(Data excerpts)
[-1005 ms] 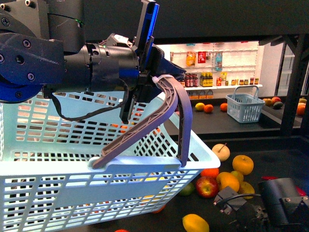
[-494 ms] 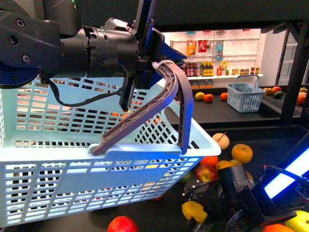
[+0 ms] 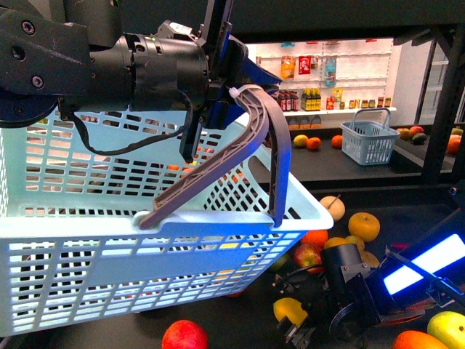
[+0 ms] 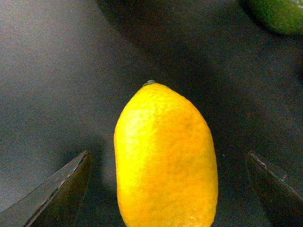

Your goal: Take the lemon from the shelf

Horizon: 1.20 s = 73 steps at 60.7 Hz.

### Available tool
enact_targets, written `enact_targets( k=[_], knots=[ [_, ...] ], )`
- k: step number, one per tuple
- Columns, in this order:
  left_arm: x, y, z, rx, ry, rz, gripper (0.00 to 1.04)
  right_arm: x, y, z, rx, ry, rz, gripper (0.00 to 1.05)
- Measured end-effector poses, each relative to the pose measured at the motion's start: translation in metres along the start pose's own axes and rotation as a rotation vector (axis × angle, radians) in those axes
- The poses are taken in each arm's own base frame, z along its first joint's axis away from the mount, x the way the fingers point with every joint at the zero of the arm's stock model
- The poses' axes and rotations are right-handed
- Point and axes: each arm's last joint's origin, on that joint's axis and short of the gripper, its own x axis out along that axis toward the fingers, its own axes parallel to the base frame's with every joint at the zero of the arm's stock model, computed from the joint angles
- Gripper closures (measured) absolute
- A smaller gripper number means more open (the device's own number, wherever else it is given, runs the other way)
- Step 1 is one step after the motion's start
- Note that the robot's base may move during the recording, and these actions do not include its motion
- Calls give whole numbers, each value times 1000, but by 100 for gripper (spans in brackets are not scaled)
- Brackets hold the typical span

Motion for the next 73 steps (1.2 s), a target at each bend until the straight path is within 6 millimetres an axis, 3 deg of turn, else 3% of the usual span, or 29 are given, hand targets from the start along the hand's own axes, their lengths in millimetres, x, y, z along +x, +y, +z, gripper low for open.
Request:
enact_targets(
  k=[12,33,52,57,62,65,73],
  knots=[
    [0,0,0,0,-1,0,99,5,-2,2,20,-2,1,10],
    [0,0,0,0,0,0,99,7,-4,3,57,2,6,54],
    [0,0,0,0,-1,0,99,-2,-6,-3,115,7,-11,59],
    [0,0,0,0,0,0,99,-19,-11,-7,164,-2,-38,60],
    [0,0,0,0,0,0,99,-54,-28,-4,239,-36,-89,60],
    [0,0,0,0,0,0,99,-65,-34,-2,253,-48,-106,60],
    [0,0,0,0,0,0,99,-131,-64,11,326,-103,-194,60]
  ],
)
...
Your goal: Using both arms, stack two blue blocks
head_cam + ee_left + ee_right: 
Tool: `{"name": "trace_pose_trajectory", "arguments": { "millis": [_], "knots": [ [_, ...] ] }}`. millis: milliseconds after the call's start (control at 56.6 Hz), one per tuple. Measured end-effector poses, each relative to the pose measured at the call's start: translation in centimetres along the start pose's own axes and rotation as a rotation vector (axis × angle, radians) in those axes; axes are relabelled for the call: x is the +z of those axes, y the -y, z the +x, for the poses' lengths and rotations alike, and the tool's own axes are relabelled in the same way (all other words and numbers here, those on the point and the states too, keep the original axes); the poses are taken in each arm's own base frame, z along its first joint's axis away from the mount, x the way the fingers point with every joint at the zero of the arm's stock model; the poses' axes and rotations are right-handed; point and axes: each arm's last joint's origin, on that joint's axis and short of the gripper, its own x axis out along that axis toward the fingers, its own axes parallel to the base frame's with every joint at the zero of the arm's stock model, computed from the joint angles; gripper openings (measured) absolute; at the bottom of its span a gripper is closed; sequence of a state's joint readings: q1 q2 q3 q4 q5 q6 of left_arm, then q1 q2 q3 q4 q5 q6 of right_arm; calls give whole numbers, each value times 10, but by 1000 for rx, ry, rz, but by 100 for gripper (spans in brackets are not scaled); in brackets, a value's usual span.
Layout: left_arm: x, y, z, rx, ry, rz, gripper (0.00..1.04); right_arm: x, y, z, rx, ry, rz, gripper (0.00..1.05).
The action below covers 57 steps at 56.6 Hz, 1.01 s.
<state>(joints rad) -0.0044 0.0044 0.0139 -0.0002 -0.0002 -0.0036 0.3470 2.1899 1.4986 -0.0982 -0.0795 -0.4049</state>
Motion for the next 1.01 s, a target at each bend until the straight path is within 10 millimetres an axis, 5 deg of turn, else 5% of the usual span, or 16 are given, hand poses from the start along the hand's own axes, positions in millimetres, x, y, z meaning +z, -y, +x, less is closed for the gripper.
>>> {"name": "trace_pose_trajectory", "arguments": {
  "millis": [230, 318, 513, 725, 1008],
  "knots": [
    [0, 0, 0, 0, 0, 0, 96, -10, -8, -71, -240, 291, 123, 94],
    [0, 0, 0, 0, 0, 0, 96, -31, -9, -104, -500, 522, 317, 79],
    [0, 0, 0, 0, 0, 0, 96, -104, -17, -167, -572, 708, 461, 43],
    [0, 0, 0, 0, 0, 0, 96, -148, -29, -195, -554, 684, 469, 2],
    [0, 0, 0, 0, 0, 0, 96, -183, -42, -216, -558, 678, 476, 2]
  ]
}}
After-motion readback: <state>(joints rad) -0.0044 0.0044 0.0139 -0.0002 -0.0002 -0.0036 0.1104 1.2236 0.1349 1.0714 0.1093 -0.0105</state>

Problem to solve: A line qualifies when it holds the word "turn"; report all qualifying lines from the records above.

Solution to this exercise:
Motion for the next 73 steps (1.2 s), a target at each bend until the straight path is within 6 millimetres an axis, 3 deg of turn, else 3% of the usual span, or 29 are given, hand targets from the start along the hand's own axes, their lengths in millimetres, x, y, z along +x, +y, +z, gripper low for open.
Motion for the next 1.01 s, a target at each bend until the straight path is within 10 millimetres an axis, 5 deg of turn, else 5% of the usual span, or 16 are given, hand poses from the start along the hand's own axes, positions in millimetres, x, y, z meaning +z, -y, +x, less is closed for the gripper.

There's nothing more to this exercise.